* The records *
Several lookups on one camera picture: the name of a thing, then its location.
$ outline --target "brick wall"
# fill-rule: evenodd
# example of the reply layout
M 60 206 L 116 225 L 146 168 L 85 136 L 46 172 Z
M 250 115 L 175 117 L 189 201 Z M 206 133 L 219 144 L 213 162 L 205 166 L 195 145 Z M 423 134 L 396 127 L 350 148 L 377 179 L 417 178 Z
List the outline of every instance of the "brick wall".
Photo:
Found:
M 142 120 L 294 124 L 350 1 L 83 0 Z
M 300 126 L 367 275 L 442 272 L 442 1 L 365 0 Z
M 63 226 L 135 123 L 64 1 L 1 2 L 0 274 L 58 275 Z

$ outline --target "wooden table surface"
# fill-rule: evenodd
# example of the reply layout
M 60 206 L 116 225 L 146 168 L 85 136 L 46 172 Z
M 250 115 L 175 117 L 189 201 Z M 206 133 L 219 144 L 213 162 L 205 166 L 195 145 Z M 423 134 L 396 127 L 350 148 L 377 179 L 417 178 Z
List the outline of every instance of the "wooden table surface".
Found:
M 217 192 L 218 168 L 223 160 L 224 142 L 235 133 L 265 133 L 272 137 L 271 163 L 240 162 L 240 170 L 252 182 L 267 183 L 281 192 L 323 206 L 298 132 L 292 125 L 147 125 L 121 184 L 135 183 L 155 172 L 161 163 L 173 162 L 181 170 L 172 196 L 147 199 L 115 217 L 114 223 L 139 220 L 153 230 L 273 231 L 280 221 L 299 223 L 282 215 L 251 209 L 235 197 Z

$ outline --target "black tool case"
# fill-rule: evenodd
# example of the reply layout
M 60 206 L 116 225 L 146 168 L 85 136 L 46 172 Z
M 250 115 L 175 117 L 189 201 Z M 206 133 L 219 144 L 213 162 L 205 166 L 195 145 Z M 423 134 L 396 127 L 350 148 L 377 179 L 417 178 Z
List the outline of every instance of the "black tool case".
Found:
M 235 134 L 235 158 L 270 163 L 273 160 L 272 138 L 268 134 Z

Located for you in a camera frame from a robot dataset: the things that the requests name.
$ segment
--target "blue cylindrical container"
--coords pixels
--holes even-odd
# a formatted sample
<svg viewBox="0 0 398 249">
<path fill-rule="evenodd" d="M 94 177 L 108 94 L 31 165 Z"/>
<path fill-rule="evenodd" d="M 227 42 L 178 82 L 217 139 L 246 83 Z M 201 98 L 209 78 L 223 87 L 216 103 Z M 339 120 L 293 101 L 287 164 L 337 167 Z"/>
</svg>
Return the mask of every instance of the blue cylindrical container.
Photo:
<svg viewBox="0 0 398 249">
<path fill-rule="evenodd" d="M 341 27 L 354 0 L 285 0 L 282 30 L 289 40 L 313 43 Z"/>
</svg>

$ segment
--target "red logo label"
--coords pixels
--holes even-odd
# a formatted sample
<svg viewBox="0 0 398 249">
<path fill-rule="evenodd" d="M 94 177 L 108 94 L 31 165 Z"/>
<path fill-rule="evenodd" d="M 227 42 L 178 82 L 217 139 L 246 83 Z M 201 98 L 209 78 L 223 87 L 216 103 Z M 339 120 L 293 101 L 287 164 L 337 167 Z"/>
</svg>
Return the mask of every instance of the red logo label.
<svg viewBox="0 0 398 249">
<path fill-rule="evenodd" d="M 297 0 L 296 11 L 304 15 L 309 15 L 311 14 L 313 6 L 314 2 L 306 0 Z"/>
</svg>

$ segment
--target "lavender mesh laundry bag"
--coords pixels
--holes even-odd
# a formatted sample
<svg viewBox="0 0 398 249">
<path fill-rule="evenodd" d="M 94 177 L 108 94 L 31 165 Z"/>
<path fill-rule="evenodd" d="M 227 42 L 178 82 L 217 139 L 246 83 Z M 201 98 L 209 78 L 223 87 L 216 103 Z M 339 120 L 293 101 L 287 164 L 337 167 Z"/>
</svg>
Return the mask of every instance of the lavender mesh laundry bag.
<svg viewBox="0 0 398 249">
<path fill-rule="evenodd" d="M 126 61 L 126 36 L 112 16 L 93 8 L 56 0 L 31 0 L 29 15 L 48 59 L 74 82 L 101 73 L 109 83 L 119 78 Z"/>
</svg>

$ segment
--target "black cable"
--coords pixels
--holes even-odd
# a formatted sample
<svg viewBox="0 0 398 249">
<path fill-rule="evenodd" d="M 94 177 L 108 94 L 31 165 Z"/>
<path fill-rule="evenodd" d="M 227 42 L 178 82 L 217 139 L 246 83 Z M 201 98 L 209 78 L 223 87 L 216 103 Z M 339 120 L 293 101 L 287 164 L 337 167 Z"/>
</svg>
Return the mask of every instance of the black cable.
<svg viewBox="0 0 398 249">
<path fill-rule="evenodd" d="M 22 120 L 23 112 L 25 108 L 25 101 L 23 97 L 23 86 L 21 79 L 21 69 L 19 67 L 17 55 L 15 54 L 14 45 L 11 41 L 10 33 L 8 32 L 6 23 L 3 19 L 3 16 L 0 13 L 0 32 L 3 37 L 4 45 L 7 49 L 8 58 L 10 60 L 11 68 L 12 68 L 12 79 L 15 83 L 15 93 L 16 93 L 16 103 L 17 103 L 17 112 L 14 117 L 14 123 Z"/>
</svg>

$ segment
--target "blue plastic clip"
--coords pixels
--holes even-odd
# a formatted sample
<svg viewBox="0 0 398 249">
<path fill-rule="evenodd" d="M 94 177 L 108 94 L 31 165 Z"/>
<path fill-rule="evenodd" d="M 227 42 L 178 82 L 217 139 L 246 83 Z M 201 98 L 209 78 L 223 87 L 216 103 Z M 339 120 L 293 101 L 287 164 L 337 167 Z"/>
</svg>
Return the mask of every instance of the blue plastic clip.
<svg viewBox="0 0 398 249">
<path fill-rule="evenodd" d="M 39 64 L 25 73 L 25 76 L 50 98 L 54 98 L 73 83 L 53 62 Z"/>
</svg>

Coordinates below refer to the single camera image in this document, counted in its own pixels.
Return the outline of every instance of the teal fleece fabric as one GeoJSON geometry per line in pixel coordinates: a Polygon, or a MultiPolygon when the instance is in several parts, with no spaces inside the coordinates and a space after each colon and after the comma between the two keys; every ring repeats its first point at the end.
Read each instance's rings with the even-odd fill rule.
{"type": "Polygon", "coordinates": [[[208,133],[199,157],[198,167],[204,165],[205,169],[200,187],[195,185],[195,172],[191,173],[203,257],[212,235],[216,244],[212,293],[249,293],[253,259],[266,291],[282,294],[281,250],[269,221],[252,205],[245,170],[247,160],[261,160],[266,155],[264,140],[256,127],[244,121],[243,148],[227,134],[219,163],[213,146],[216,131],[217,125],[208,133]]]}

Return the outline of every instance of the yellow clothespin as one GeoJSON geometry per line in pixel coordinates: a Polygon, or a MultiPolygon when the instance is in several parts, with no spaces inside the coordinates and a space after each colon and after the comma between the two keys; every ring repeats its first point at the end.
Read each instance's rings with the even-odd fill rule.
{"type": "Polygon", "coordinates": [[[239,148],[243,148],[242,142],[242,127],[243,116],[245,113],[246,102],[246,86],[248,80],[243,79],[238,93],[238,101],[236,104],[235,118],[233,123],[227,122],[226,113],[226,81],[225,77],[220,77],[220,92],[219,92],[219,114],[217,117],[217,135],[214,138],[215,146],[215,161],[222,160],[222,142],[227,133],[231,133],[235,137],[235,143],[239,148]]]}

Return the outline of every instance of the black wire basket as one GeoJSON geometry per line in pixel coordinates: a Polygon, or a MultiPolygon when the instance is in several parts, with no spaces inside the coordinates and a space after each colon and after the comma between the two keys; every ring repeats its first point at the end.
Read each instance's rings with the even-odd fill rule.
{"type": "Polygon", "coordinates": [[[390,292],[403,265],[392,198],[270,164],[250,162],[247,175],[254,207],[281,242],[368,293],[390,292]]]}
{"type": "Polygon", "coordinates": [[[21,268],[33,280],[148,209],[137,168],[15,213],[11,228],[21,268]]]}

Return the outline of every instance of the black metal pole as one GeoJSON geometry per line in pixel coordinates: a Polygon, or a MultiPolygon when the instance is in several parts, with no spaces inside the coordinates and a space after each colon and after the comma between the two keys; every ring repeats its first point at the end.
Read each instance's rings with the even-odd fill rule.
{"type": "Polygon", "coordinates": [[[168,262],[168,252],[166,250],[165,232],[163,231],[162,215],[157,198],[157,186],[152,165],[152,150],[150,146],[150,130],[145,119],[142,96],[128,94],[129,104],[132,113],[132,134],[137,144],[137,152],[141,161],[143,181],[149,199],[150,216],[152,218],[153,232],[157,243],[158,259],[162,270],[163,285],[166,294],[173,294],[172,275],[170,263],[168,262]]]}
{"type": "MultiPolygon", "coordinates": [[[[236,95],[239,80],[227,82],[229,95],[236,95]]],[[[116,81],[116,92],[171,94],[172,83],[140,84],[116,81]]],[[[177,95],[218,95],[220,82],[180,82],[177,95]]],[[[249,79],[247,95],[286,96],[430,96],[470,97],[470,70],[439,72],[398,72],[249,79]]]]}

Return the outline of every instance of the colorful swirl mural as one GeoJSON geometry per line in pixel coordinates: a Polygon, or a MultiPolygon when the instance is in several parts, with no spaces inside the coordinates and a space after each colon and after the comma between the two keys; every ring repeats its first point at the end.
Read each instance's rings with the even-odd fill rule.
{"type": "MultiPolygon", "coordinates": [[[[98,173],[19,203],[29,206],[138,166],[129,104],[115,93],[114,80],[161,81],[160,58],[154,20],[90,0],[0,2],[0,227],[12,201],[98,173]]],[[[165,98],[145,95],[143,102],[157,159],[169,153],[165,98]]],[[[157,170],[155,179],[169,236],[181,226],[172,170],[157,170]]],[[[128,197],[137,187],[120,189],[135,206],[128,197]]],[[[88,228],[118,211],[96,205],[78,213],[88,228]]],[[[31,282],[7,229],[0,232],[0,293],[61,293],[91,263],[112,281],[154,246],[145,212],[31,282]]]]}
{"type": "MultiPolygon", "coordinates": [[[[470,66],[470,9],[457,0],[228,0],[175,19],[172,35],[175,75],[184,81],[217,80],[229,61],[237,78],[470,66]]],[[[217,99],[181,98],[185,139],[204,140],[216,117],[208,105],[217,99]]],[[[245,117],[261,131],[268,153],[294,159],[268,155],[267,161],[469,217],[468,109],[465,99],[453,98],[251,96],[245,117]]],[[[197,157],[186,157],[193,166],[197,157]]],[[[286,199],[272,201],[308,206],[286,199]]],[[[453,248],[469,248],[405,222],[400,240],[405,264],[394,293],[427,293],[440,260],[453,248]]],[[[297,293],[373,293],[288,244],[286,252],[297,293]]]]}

* Task to complete *
In the entries above, which lines hold the word "container"? Copy them out.

* Response box *
--target "blue cylindrical container"
Return the mask of every instance of the blue cylindrical container.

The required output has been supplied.